While it was really pronounced in the HomeAway story where we acquired so much outside tech, I think these lessons are really important for any tech entrepreneur. There's always going to be curveballs and changes in direction, the role of architecture in software is to be able to respond to the things you can't predict and have a system where new things can "plug in" to your existing infrastructure with minimal disruption to what already works.

What are lessons you’ve learned about working in Austin that other local entrepreneurs can learn from?

Austin's tech community is hyper-connected, way more so than Silicon Valley. This confers a natural advantage to folks with deeper roots in town, but I've also seen a lot of evidence that the networks here are easier to penetrate than in other tech hub cities.  There's an explicit drive to support and foster the tech community among the established players. One example is what Josh Baer does with Capital Factory. He has a monthly "ask me anything" meetup where he gives an introduction to the local scene and then fields questions. I've known a number of entrepreneurs who got their introduction to Austin doing just that, and it's helped them build out strong networks. Getting involved at the various incubators, accelerators, and meetup groups in town is something anyone can do and it makes a big difference.

Austin is known for having a large talent pool of thirsty, young workers. What are the top characteristics you look for in a potential hire?

The number one thing I look for is an ownership mentality. I want to know that a candidate is the sort of person who is going to assert themselves on their work, be opinionated, and drive it forward. I think a company culture where everyone feels responsibility for and pride in their work is the most important thing - and that's the sort of thing that's harder to teach.  This manifests differently in senior versus junior employees. For senior hires, I'm looking for lots of tangible evidence that you've been a leader on your past projects, and for junior hires I'm looking for a critical eye, an analytical approach to the performance of their work and a desire to be a leader.  And "leader" doesn't mean manager or even a formal designation like "tech lead" - a lot of times the leaders on an engineering team are just the ones who push things like best practices in testing and code reviews, and hold their peers accountable. The ones who push the team to "do the right thing" rather than waiting for someone else to define the work.

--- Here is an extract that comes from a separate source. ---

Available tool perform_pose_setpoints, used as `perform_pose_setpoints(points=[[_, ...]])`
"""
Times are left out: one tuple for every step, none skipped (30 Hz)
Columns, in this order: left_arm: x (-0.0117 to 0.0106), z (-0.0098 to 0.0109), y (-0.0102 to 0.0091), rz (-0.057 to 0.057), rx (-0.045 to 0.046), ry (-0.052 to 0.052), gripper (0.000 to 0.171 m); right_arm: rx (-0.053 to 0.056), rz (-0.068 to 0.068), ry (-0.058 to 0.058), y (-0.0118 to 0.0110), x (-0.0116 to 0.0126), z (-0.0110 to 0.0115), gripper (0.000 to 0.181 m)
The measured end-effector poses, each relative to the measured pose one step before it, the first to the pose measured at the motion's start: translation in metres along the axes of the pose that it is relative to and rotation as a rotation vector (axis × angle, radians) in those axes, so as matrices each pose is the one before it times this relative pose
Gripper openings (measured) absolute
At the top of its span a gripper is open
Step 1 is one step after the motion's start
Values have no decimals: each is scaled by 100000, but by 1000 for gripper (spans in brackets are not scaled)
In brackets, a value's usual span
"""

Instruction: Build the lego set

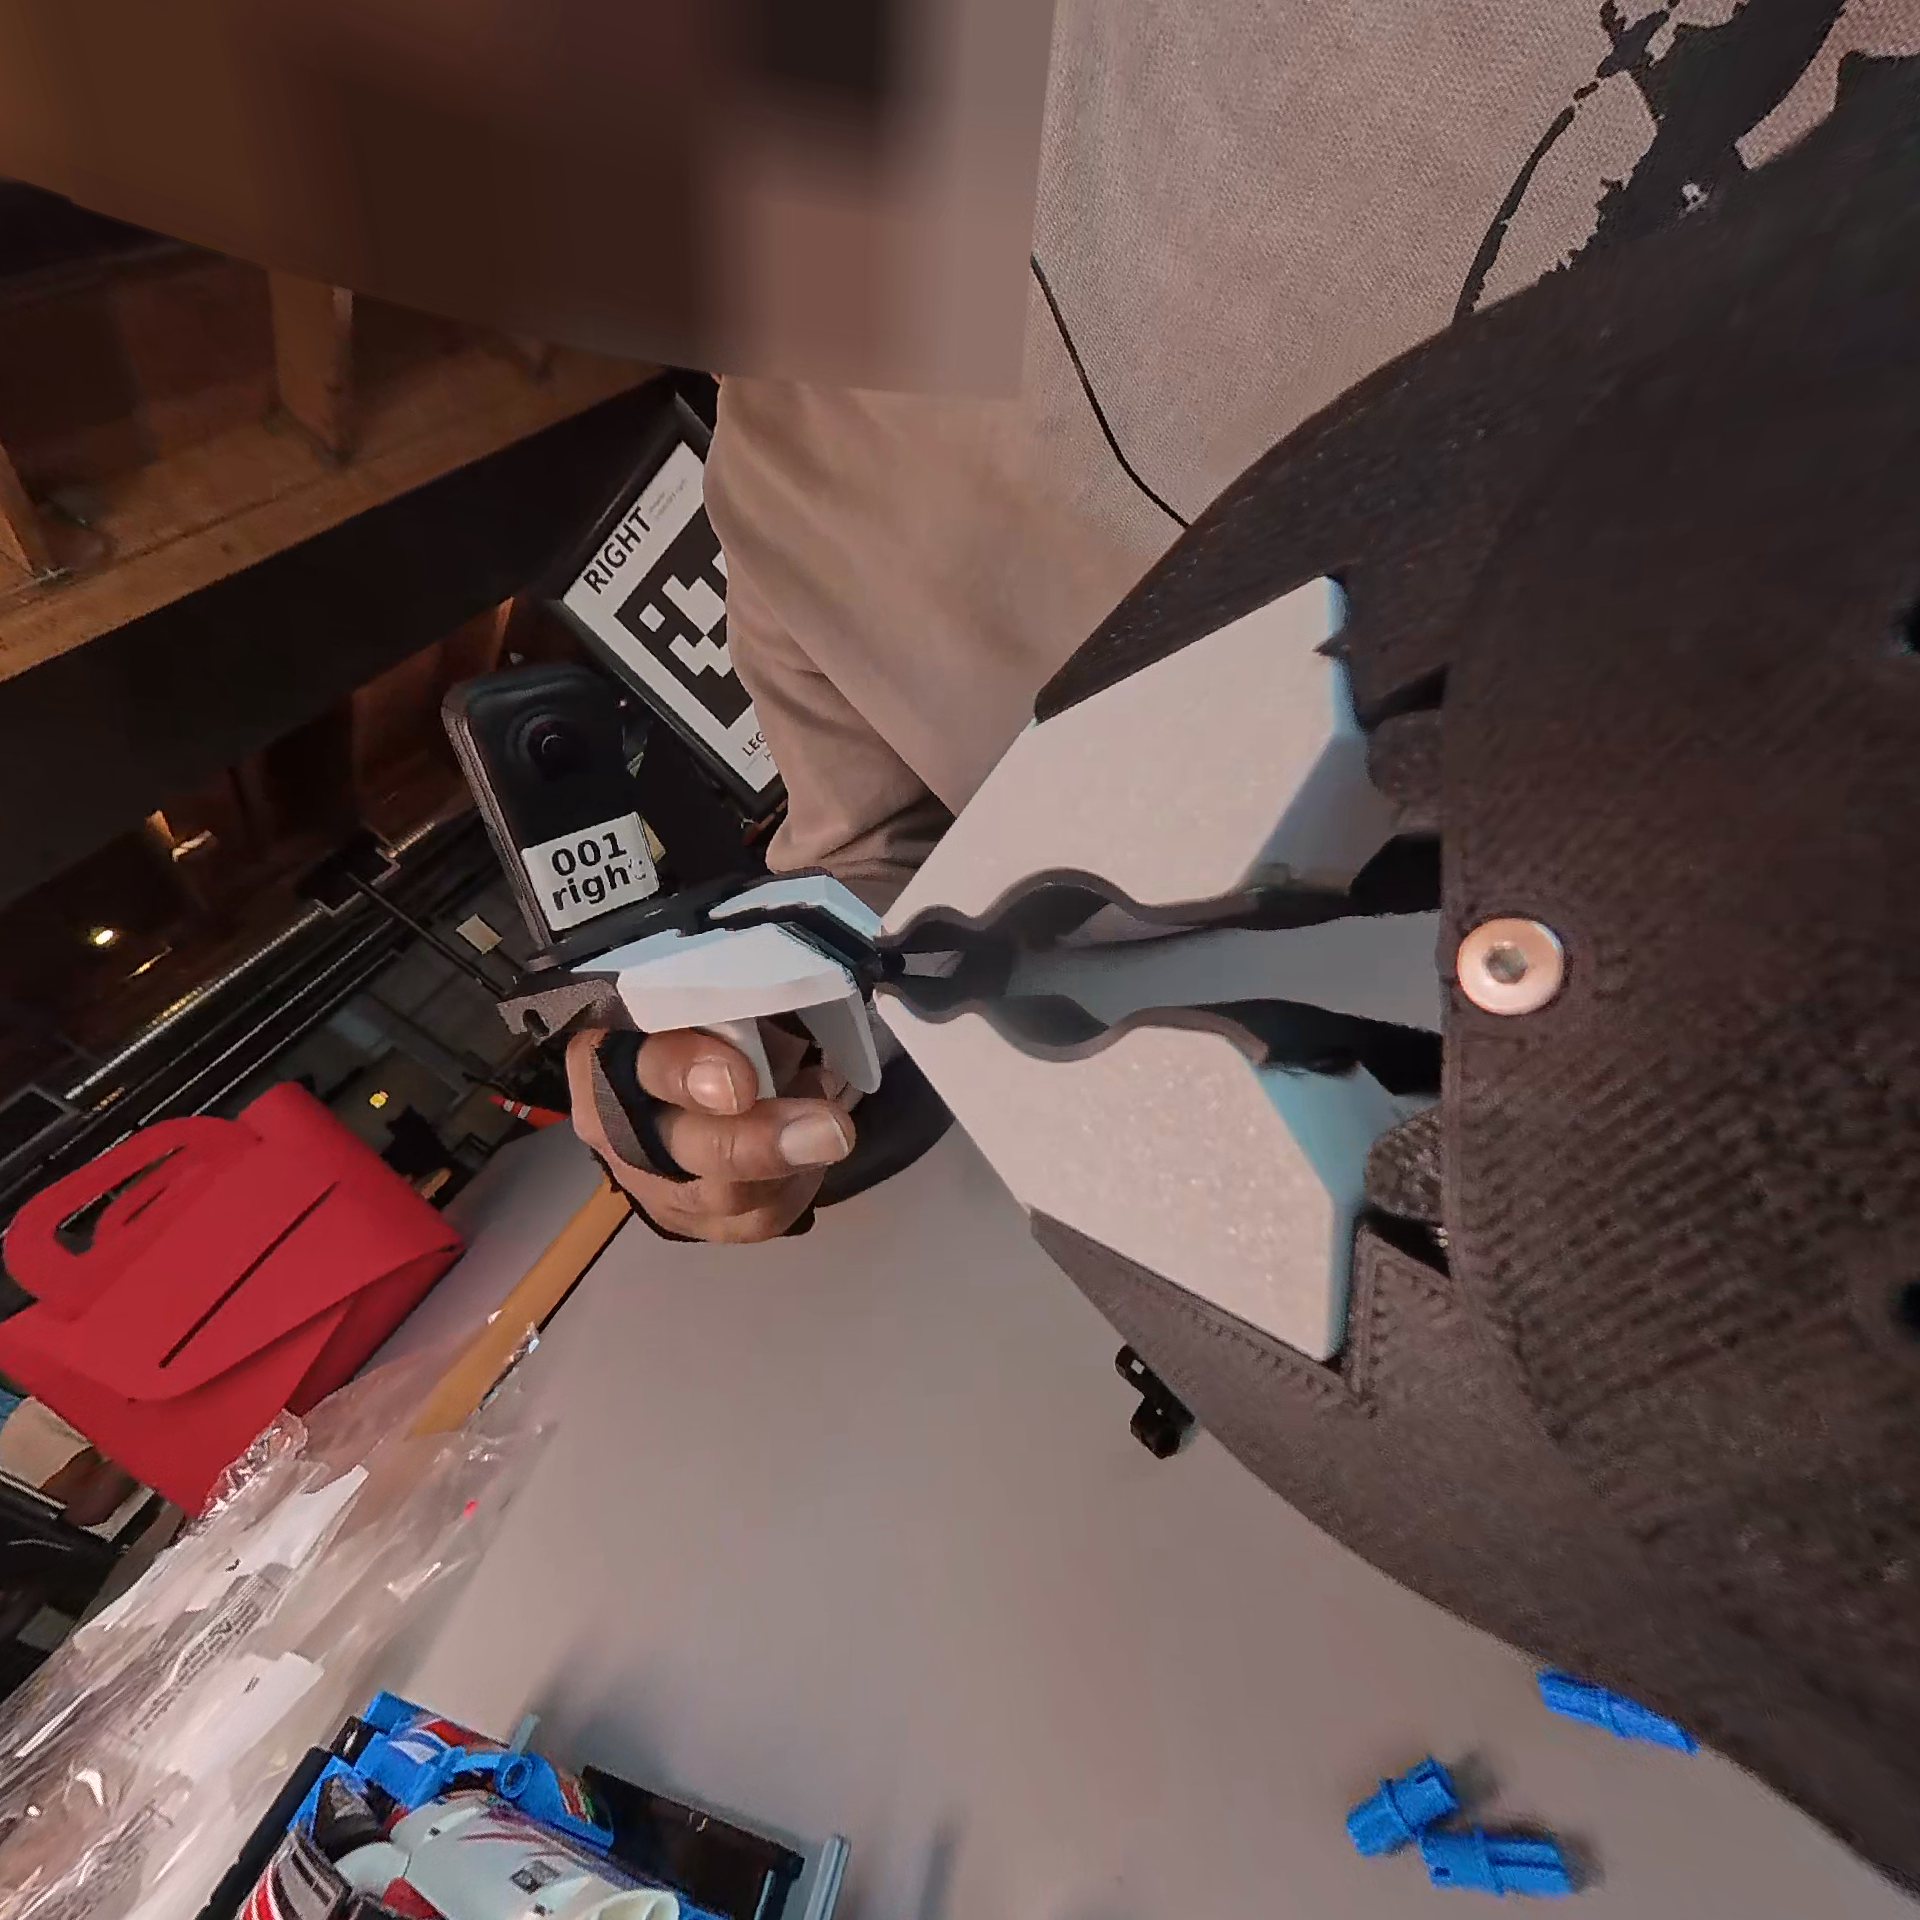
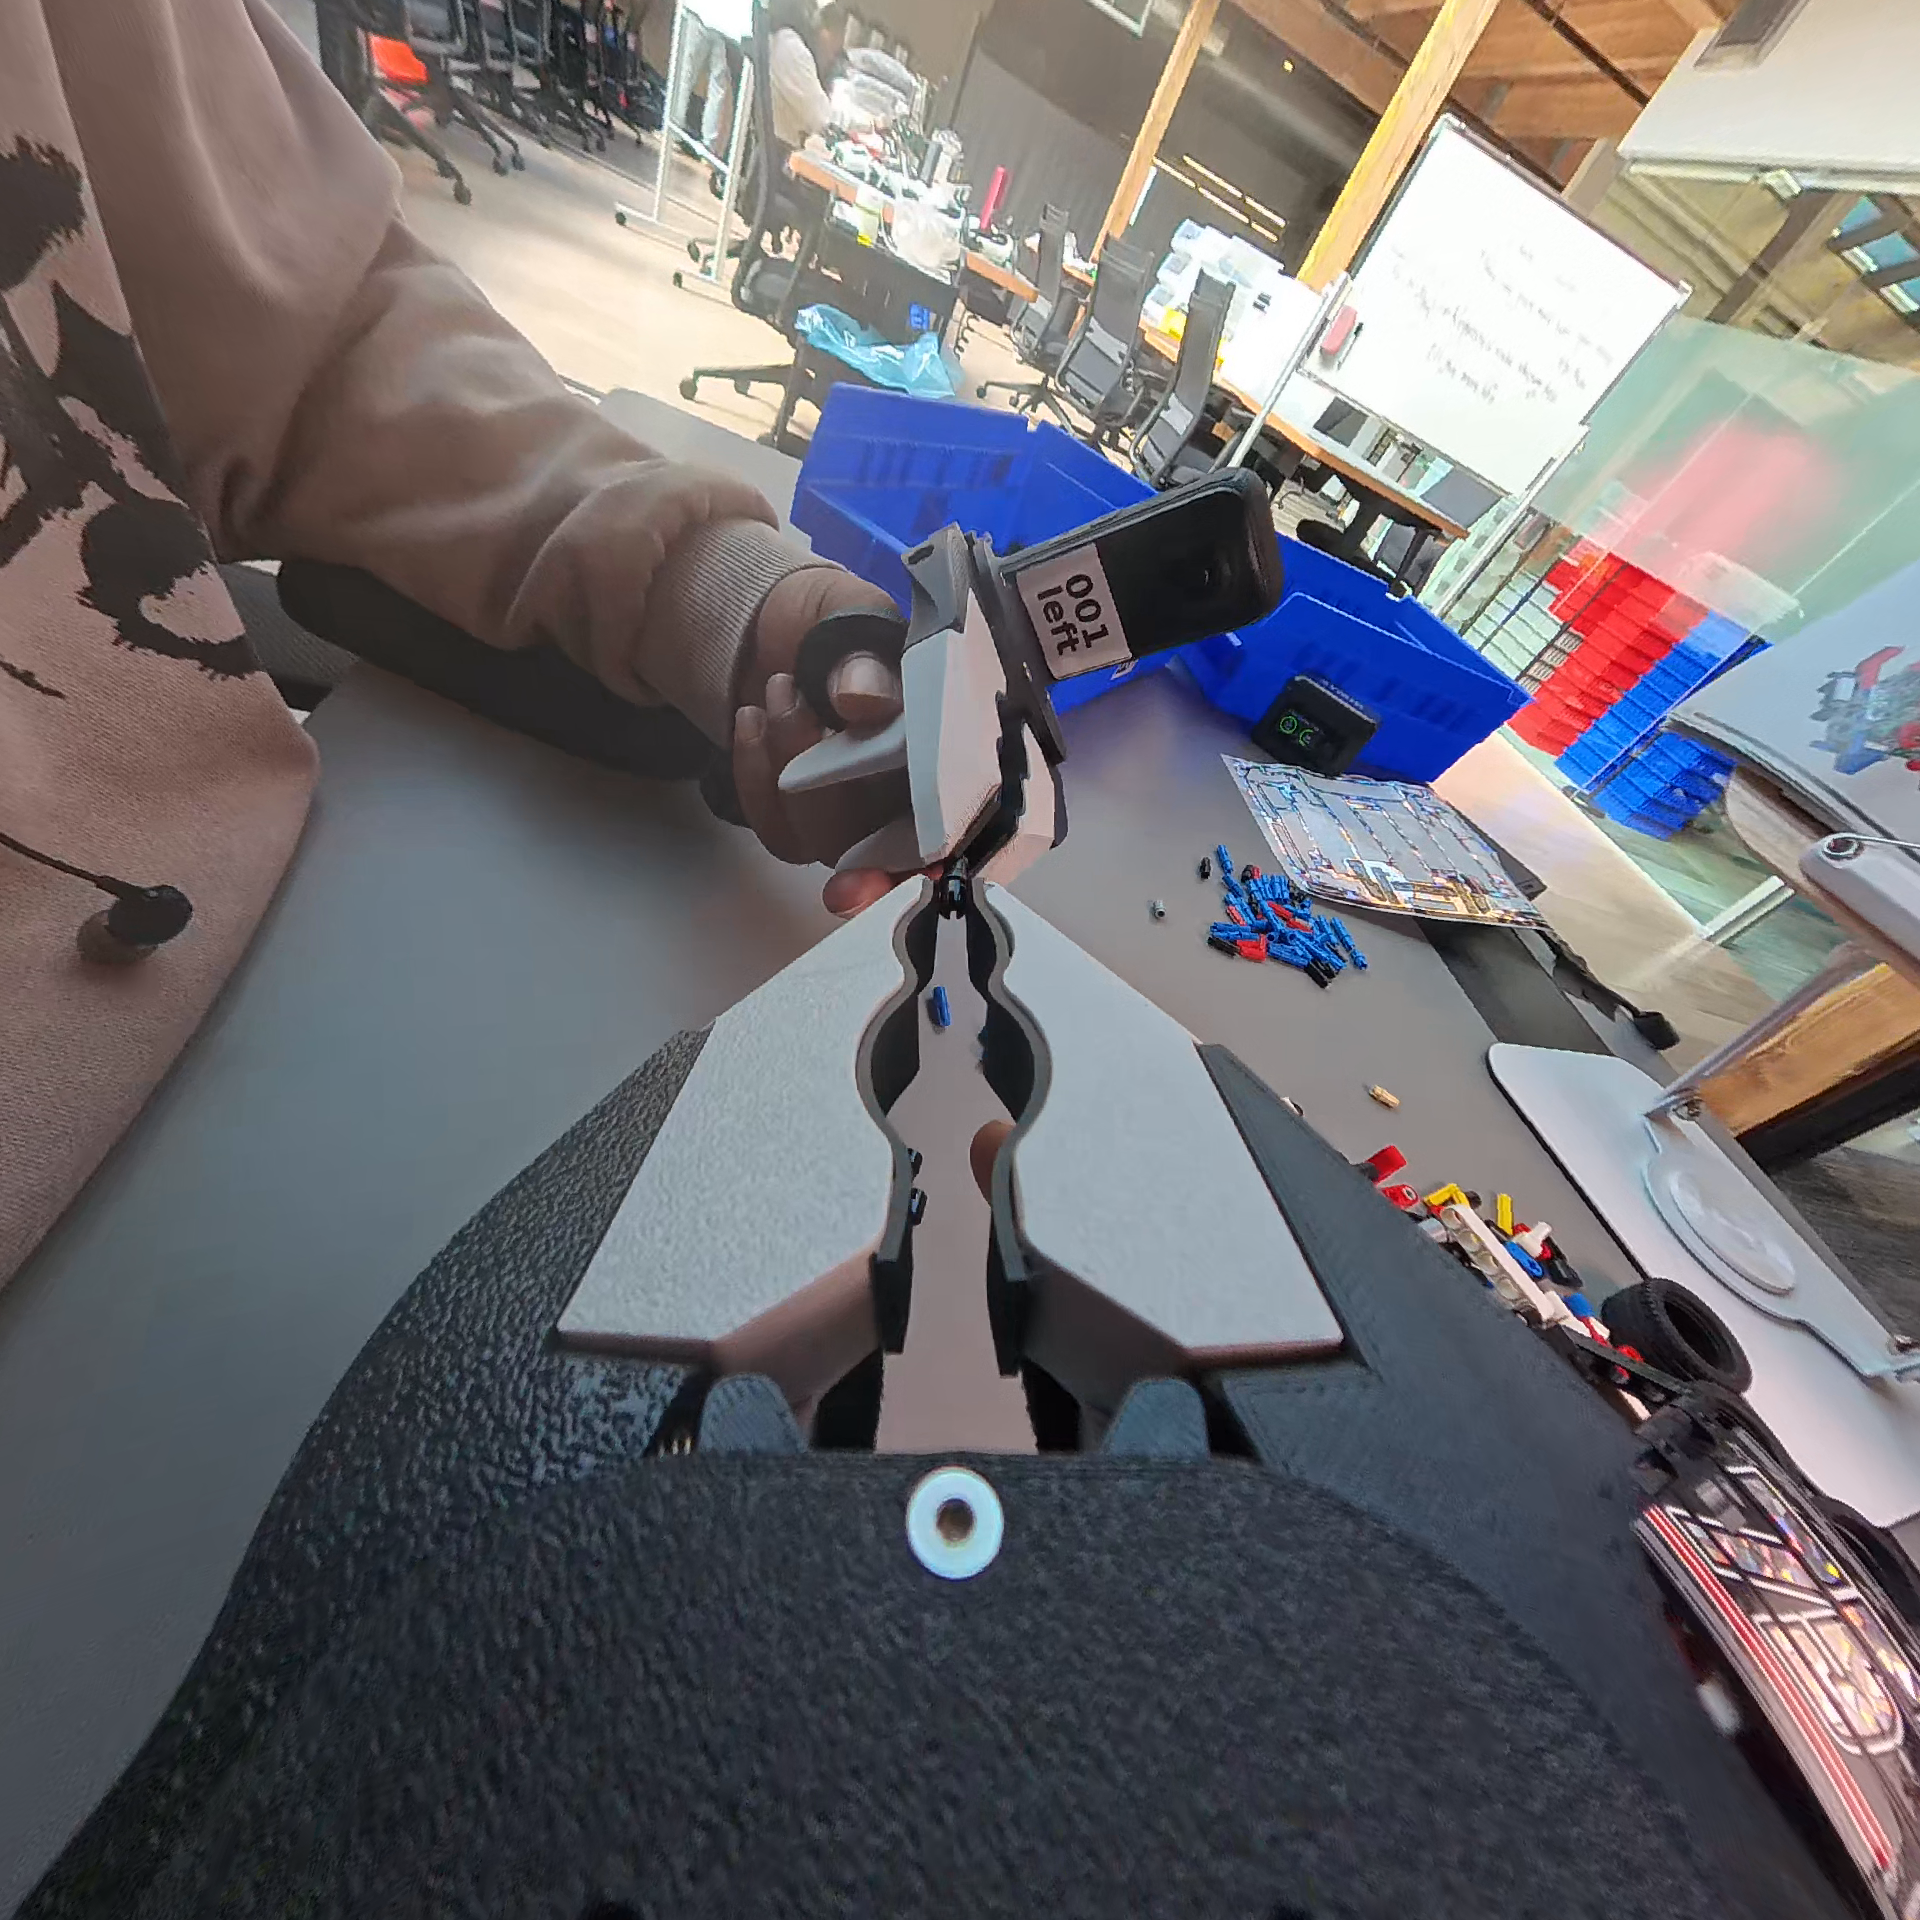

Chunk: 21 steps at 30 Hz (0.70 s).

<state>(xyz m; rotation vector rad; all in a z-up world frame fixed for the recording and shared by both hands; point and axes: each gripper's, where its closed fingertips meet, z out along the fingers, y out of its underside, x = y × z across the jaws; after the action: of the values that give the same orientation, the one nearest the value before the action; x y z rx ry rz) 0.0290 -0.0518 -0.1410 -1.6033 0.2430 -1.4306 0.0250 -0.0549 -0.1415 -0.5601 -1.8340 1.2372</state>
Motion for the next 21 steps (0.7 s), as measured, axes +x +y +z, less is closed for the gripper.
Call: perform_pose_setpoints(points=[[83,33,11,-177,74,583,2,378,303,-288,-79,-16,-25,3],[88,18,-2,-228,108,640,2,514,235,-232,-96,-32,-34,3],[103,7,-53,-262,457,694,2,598,98,-81,-117,-16,-17,3],[62,10,-30,-248,246,485,2,499,233,-97,-88,-13,-11,3],[38,20,2,-240,94,372,2,228,278,-136,-48,-11,-13,3],[60,1,-24,-328,274,543,2,226,79,-51,-47,-3,-1,3],[41,6,-18,-412,256,566,2,343,205,48,-60,3,-6,3],[50,-1,-17,-647,278,670,2,176,486,-26,-57,14,5,2],[58,6,-10,-794,163,636,2,30,1014,-371,-65,-6,-10,2],[-38,16,46,-713,-175,93,2,-439,1616,-629,-20,-4,-1,2],[-85,13,93,38,-446,-524,2,-1203,1880,-1110,92,-44,-6,2],[-157,6,27,563,-131,-1185,2,-1172,1530,-887,132,-3,-13,2],[-180,-7,25,837,-429,-1512,2,-750,942,-176,152,75,-16,2],[-235,-20,118,1529,-1136,-1997,2,-821,1048,-379,195,44,24,2],[-273,-38,143,2008,-1342,-2460,2,-1254,1259,-676,259,8,40,2],[-223,-37,115,2107,-1192,-2362,3,-1165,1227,-546,262,19,43,2],[-105,-5,143,2046,-1200,-1675,3,-722,1145,-653,200,1,45,2],[16,10,75,1414,-733,-825,3,-24,967,-887,84,-61,26,2],[16,5,9,553,-200,-345,3,313,684,-541,0,-44,12,2],[59,12,22,-55,-196,222,2,71,171,-277,-1,-22,-5,2],[94,8,-1,-488,180,900,2,244,-400,-348,-32,-77,-2,2]])
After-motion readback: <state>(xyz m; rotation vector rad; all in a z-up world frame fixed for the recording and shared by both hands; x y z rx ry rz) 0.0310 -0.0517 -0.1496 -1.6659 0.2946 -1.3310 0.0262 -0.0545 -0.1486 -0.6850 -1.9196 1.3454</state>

How would your team describe working with you?

I think they would describe me as a collaborator. I always want to work with a group of self-motivated, confident people, and that's definitely the kind of team we've built at data.world. I want to work with people who are great at their job and know they are. So there's a little bit of swagger, but who are also humble and want to work together and bring everyone's ideas to the table. So I view my job as keeping an eye out on the big picture, advocating for technology to the rest of the company and externally, and looking ahead for where we need to be steering over the long run. When I'm working with the team on architecture, design, or planning, I think I'm mostly another voice in the room and I'd be very happy if my team felt that way, too.

 

 

Image provided by data.world. Some answers have been edited for clarity and length.